TASK DIRECTIONS »
Give back the lines of the records exactly, starting at the first and ending at the one with "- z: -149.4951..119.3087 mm".

Extracted data entries »
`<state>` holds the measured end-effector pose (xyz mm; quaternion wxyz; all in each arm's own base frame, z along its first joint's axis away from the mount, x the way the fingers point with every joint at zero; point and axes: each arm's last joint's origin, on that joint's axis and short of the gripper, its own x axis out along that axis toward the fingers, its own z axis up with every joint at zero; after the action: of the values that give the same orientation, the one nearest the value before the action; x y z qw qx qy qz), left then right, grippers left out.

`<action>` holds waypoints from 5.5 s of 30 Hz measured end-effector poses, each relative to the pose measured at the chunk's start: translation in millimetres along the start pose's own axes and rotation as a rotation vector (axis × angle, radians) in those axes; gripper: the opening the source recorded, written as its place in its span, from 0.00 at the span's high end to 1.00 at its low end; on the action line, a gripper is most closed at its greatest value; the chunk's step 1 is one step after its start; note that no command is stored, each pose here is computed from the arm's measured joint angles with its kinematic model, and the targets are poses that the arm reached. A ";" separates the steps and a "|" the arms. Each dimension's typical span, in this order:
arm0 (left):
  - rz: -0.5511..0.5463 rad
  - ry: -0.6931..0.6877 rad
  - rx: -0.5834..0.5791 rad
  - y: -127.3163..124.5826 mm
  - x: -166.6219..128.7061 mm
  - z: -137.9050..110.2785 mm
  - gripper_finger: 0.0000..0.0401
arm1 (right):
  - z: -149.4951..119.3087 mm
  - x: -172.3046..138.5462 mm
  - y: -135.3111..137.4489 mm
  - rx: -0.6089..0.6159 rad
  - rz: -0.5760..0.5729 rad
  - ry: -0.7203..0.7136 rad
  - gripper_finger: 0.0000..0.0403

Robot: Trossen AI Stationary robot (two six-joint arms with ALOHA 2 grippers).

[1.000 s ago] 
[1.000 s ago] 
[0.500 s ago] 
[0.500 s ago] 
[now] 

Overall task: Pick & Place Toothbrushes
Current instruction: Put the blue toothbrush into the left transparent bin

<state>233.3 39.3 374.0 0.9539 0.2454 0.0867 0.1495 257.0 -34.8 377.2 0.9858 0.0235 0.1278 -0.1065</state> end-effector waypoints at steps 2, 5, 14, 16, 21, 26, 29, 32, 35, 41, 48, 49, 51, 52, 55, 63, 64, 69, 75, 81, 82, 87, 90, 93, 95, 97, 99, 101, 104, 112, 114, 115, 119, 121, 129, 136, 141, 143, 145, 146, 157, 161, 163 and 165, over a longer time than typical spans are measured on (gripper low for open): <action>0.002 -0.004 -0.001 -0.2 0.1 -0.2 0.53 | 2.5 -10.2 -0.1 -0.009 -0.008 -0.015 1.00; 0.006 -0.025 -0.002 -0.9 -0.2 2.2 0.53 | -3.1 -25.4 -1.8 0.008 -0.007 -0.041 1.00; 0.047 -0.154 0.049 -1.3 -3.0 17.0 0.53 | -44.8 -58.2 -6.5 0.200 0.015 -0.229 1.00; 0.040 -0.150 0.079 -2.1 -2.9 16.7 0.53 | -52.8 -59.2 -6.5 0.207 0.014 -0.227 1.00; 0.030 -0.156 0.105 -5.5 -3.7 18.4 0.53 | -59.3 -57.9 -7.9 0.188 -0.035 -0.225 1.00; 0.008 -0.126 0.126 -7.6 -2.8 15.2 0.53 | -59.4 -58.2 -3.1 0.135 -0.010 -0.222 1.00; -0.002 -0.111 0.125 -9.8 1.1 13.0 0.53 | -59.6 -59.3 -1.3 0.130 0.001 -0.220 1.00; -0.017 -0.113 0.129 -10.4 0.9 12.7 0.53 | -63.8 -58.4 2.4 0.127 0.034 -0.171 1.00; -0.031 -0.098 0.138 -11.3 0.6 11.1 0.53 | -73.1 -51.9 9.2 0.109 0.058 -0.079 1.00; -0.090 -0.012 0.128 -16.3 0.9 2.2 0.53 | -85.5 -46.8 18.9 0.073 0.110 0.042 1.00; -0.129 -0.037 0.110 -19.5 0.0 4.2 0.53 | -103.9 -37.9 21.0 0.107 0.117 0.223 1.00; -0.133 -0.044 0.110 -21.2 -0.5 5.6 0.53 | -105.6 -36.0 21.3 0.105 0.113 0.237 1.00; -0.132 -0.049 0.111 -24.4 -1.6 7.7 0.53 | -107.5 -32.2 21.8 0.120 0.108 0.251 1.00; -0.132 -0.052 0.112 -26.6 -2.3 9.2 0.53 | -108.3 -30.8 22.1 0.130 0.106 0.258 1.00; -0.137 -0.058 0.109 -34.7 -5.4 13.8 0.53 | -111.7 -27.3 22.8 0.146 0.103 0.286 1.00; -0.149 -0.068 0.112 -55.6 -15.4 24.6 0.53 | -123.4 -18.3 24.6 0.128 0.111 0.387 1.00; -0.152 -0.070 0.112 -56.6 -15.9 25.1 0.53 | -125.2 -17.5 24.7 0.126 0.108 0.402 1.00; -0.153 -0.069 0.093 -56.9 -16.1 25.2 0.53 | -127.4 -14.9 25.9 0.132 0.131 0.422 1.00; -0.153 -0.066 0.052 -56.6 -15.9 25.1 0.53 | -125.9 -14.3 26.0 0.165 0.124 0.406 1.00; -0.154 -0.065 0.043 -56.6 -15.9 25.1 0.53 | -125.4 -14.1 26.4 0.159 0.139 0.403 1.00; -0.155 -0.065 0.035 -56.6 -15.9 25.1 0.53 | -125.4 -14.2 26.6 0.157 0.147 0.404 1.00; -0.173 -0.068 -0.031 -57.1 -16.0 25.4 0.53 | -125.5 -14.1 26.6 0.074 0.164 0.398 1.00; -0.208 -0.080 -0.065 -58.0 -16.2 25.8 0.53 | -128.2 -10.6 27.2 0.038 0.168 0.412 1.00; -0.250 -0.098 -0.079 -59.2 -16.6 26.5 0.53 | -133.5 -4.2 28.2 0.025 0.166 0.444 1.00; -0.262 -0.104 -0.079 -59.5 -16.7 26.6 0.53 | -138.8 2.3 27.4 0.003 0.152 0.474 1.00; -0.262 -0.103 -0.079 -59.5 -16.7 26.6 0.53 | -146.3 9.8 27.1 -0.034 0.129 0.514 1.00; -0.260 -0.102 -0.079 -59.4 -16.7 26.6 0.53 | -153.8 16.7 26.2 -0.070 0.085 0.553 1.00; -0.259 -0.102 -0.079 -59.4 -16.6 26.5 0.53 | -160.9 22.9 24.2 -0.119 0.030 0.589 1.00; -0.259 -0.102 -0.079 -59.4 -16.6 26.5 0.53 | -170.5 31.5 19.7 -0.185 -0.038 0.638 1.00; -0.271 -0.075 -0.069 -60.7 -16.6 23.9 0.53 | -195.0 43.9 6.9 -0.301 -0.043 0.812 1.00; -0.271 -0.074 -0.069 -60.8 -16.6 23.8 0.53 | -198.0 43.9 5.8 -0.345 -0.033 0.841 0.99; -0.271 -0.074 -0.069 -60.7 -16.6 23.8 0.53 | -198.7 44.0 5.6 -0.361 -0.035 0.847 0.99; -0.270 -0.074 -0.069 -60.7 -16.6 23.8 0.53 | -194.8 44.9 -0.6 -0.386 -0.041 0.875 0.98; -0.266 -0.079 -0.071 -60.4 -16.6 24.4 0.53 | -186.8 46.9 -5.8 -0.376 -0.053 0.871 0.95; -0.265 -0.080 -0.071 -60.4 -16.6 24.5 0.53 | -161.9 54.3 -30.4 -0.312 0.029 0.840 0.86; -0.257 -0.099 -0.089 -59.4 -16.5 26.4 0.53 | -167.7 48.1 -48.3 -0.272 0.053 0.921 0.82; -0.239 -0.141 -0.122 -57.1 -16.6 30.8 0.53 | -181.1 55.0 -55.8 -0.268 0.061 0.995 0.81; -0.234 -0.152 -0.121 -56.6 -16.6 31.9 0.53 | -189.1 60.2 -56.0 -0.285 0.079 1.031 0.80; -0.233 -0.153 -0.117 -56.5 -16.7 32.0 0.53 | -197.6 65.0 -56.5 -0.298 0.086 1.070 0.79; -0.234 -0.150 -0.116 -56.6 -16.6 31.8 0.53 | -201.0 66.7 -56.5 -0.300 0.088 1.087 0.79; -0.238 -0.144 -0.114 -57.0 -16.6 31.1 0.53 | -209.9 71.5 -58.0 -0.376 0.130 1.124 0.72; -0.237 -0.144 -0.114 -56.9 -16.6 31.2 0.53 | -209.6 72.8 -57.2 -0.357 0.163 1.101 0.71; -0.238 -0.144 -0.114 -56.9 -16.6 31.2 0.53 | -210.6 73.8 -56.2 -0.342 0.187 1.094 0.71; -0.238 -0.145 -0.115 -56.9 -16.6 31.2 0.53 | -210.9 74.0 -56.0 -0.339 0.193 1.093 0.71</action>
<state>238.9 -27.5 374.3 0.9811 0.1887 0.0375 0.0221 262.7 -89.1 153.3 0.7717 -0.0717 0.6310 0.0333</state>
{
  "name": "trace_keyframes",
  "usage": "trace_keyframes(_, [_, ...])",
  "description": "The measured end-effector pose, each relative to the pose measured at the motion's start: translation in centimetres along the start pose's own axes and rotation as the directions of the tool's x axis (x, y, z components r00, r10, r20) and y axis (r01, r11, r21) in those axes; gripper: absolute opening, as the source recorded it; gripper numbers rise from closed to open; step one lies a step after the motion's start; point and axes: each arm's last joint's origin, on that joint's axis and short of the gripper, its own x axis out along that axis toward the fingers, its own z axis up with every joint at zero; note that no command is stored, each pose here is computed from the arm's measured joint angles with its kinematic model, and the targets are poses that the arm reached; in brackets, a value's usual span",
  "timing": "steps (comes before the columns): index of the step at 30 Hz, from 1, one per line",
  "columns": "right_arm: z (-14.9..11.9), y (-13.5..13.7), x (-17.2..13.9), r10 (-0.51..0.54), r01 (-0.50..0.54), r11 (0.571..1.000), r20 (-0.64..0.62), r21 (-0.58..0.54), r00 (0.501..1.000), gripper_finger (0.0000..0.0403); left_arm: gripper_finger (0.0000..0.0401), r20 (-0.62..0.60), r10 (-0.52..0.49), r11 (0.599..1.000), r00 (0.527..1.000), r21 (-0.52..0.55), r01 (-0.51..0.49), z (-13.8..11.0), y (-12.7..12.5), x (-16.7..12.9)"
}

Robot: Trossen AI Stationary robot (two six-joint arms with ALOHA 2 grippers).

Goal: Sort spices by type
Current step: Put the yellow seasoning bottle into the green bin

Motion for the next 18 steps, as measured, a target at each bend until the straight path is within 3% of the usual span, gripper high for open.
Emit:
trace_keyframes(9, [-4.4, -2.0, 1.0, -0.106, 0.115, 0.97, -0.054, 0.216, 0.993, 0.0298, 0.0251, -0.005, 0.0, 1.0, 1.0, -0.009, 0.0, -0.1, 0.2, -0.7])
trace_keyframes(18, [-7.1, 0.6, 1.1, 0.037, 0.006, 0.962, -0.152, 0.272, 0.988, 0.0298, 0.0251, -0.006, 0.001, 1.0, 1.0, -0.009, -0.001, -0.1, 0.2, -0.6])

RESULT »
`<state>` holds the measured end-effector pose (xyz mm; quaternion wxyz; all in each arm's own base frame, z along its first joint's axis away from the mount, x the way the fingers point with every joint at zero; point and axes: each arm's last joint's origin, on that joint's axis and short of the gripper, its own x axis out along that axis toward the fingers, its own z axis up with every joint at zero; after the action: of the values that give the same orientation, the one nearest the value before the action; x y z qw qx qy qz), left then right, grippers left out.

`<action>` holds waypoints from 5.5 s of 30 Hz measured end-effector poses, each relative to the pose measured at the chunk's start: translation in millimetres along the start pose's own axes and rotation as a rotation vector (axis × angle, radians) in those axes; gripper: the opening the source recorded, written as its place in its span, from 0.00 at the span's high end to 1.00 at its low end; on the action line, a gripper is most closed at its greatest value; the chunk's step 1 is one step after its start; note that no command is stored, each pose here is computed from the arm's measured joint angles with its kinematic model, and the targets are poses that the arm reached. A ";" separates the steps and a "|" the arms. Each dimension's typical span, in this order:
arm0 (left):
  - rz: -0.5511..0.5463 rad
  - ry: -0.6931..0.6877 rad
  - rx: -0.5834..0.5791 rad
  - y: -127.3163..124.5826 mm
  - x: -166.6219..128.7061 mm
  - z: -137.9050..110.2785 mm
  - gripper_finger: 0.0000..0.0401
arm1 (right):
  - z: -149.4951..119.3087 mm

The answer has been written out completely.